**INFORMATION SHOWN**
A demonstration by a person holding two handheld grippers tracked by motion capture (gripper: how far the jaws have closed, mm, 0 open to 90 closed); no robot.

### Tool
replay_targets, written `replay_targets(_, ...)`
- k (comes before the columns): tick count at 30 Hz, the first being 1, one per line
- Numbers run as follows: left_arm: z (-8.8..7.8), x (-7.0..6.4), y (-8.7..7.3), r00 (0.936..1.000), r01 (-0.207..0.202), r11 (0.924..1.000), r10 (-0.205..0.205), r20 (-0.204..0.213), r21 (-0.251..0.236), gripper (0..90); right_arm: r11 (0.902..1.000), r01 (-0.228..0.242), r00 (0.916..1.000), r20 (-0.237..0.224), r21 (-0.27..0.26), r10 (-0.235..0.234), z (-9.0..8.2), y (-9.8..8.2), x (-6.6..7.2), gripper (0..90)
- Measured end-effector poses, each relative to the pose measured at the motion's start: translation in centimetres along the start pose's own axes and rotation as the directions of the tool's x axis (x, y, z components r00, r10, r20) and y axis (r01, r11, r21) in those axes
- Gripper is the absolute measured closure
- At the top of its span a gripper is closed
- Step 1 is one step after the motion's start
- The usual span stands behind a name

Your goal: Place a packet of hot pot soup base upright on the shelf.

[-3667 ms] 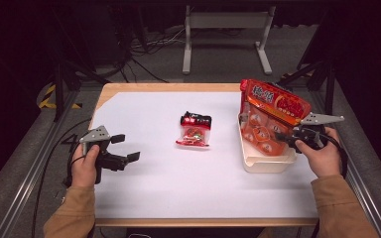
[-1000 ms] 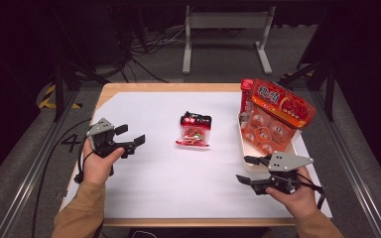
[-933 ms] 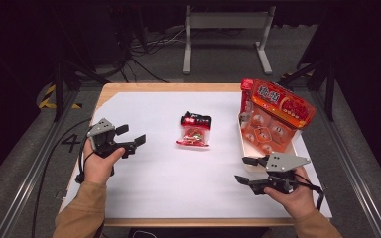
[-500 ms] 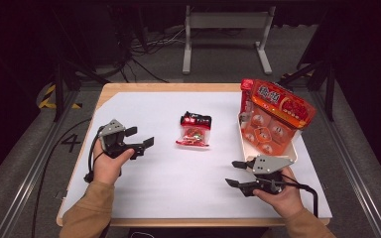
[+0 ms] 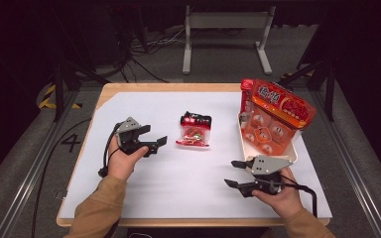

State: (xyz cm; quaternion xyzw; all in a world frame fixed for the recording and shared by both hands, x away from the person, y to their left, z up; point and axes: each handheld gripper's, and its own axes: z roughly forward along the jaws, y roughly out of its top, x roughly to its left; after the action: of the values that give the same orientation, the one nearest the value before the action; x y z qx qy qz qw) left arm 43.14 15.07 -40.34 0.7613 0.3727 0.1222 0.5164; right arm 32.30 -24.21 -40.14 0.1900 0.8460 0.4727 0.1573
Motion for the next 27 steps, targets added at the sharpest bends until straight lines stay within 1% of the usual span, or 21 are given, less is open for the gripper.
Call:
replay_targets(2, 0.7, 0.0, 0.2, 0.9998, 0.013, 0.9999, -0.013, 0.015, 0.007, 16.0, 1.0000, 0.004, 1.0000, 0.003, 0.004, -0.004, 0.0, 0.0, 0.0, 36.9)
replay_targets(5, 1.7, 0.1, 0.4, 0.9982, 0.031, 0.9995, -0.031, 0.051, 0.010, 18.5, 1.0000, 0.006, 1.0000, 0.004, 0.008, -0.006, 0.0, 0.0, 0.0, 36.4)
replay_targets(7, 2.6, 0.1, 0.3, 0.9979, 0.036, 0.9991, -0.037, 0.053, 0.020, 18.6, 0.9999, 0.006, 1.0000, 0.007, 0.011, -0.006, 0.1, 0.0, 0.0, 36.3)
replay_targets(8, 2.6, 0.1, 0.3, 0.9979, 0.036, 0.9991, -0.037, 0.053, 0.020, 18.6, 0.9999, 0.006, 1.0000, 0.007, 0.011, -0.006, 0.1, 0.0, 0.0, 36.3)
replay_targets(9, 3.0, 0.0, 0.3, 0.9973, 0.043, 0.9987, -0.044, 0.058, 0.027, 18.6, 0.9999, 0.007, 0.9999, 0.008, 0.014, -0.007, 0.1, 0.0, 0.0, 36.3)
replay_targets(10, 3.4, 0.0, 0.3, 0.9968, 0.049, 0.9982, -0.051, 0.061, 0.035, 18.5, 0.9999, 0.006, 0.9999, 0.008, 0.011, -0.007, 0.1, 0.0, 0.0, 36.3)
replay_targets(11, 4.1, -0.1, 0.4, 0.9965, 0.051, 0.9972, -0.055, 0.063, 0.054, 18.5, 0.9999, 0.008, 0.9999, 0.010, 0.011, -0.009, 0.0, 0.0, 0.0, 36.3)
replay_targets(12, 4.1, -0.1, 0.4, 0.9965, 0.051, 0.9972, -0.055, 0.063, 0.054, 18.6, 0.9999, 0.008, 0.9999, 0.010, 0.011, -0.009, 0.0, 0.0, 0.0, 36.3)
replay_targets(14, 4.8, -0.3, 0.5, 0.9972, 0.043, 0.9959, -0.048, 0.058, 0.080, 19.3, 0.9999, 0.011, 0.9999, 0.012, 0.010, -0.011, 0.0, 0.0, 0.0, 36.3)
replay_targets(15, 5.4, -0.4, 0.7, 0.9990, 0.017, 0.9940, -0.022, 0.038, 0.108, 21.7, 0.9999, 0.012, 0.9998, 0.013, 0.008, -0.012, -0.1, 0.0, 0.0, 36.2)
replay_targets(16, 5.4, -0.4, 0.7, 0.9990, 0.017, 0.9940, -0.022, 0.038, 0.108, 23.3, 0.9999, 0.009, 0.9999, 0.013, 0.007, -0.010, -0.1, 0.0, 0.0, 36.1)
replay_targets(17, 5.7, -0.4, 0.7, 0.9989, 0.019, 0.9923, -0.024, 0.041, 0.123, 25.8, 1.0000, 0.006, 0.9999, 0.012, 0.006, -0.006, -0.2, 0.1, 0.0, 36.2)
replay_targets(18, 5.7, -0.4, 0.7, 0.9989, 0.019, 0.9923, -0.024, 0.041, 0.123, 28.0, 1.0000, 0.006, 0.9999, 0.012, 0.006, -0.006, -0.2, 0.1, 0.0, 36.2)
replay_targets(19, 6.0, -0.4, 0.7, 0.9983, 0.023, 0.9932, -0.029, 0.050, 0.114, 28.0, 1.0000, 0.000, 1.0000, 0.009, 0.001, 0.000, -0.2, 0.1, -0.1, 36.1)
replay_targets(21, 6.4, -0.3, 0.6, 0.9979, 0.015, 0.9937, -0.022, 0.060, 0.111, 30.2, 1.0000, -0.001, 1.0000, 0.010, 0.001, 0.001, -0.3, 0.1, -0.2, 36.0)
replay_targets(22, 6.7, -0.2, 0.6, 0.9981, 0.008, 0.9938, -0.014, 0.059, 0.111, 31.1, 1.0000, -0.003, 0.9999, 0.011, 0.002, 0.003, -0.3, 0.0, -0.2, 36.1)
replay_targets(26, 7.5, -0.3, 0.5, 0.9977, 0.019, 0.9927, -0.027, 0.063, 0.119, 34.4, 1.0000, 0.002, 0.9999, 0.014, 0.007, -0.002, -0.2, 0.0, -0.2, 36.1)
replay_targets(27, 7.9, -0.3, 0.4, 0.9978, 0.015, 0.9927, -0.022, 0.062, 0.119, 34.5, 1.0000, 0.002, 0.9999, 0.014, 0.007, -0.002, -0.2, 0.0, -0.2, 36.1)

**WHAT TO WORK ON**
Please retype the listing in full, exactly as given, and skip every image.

**ANSWER SECTION**
A demonstration by a person holding two handheld grippers tracked by motion capture (gripper: how far the jaws have closed, mm, 0 open to 90 closed); no robot.

### Tool
replay_targets, written `replay_targets(_, ...)`
- k (comes before the columns): tick count at 30 Hz, the first being 1, one per line
- Numbers run as follows: left_arm: z (-8.8..7.8), x (-7.0..6.4), y (-8.7..7.3), r00 (0.936..1.000), r01 (-0.207..0.202), r11 (0.924..1.000), r10 (-0.205..0.205), r20 (-0.204..0.213), r21 (-0.251..0.236), gripper (0..90); right_arm: r11 (0.902..1.000), r01 (-0.228..0.242), r00 (0.916..1.000), r20 (-0.237..0.224), r21 (-0.27..0.26), r10 (-0.235..0.234), z (-9.0..8.2), y (-9.8..8.2), x (-6.6..7.2), gripper (0..90)
- Measured end-effector poses, each relative to the pose measured at the motion's start: translation in centimetres along the start pose's own axes and rotation as the directions of the tool's x axis (x, y, z components r00, r10, r20) and y axis (r01, r11, r21) in those axes
- Gripper is the absolute measured closure
- At the top of its span a gripper is closed
- Step 1 is one step after the motion's start
- The usual span stands behind a name

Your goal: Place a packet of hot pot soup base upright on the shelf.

[-3667 ms] 
[-1000 ms] 
[-933 ms] 
[-500 ms] 
[+0 ms] 

State: (xyz cm; quaternion xyzw; all in a world frame fixed for the recording and shared by both hands, x away from the person, y to their left, z up; point and axes: each handheld gripper's, and its own axes: z roughly forward along the jaws, y roughly out of its top, x roughly to its left; after the action: of the values that give the same orientation, the one nearest the value before the action; x y z qx qy qz qw) left arm 43.14 15.07 -40.34 0.7613 0.3727 0.1222 0.5164; right arm 32.30 -24.21 -40.14 0.1900 0.8460 0.4727 0.1573
Motion for the next 27 steps, targets added at the sharpest bends until straight lines stay within 1% of the usual span, or 21 are given, less is open for the gripper.
Call:
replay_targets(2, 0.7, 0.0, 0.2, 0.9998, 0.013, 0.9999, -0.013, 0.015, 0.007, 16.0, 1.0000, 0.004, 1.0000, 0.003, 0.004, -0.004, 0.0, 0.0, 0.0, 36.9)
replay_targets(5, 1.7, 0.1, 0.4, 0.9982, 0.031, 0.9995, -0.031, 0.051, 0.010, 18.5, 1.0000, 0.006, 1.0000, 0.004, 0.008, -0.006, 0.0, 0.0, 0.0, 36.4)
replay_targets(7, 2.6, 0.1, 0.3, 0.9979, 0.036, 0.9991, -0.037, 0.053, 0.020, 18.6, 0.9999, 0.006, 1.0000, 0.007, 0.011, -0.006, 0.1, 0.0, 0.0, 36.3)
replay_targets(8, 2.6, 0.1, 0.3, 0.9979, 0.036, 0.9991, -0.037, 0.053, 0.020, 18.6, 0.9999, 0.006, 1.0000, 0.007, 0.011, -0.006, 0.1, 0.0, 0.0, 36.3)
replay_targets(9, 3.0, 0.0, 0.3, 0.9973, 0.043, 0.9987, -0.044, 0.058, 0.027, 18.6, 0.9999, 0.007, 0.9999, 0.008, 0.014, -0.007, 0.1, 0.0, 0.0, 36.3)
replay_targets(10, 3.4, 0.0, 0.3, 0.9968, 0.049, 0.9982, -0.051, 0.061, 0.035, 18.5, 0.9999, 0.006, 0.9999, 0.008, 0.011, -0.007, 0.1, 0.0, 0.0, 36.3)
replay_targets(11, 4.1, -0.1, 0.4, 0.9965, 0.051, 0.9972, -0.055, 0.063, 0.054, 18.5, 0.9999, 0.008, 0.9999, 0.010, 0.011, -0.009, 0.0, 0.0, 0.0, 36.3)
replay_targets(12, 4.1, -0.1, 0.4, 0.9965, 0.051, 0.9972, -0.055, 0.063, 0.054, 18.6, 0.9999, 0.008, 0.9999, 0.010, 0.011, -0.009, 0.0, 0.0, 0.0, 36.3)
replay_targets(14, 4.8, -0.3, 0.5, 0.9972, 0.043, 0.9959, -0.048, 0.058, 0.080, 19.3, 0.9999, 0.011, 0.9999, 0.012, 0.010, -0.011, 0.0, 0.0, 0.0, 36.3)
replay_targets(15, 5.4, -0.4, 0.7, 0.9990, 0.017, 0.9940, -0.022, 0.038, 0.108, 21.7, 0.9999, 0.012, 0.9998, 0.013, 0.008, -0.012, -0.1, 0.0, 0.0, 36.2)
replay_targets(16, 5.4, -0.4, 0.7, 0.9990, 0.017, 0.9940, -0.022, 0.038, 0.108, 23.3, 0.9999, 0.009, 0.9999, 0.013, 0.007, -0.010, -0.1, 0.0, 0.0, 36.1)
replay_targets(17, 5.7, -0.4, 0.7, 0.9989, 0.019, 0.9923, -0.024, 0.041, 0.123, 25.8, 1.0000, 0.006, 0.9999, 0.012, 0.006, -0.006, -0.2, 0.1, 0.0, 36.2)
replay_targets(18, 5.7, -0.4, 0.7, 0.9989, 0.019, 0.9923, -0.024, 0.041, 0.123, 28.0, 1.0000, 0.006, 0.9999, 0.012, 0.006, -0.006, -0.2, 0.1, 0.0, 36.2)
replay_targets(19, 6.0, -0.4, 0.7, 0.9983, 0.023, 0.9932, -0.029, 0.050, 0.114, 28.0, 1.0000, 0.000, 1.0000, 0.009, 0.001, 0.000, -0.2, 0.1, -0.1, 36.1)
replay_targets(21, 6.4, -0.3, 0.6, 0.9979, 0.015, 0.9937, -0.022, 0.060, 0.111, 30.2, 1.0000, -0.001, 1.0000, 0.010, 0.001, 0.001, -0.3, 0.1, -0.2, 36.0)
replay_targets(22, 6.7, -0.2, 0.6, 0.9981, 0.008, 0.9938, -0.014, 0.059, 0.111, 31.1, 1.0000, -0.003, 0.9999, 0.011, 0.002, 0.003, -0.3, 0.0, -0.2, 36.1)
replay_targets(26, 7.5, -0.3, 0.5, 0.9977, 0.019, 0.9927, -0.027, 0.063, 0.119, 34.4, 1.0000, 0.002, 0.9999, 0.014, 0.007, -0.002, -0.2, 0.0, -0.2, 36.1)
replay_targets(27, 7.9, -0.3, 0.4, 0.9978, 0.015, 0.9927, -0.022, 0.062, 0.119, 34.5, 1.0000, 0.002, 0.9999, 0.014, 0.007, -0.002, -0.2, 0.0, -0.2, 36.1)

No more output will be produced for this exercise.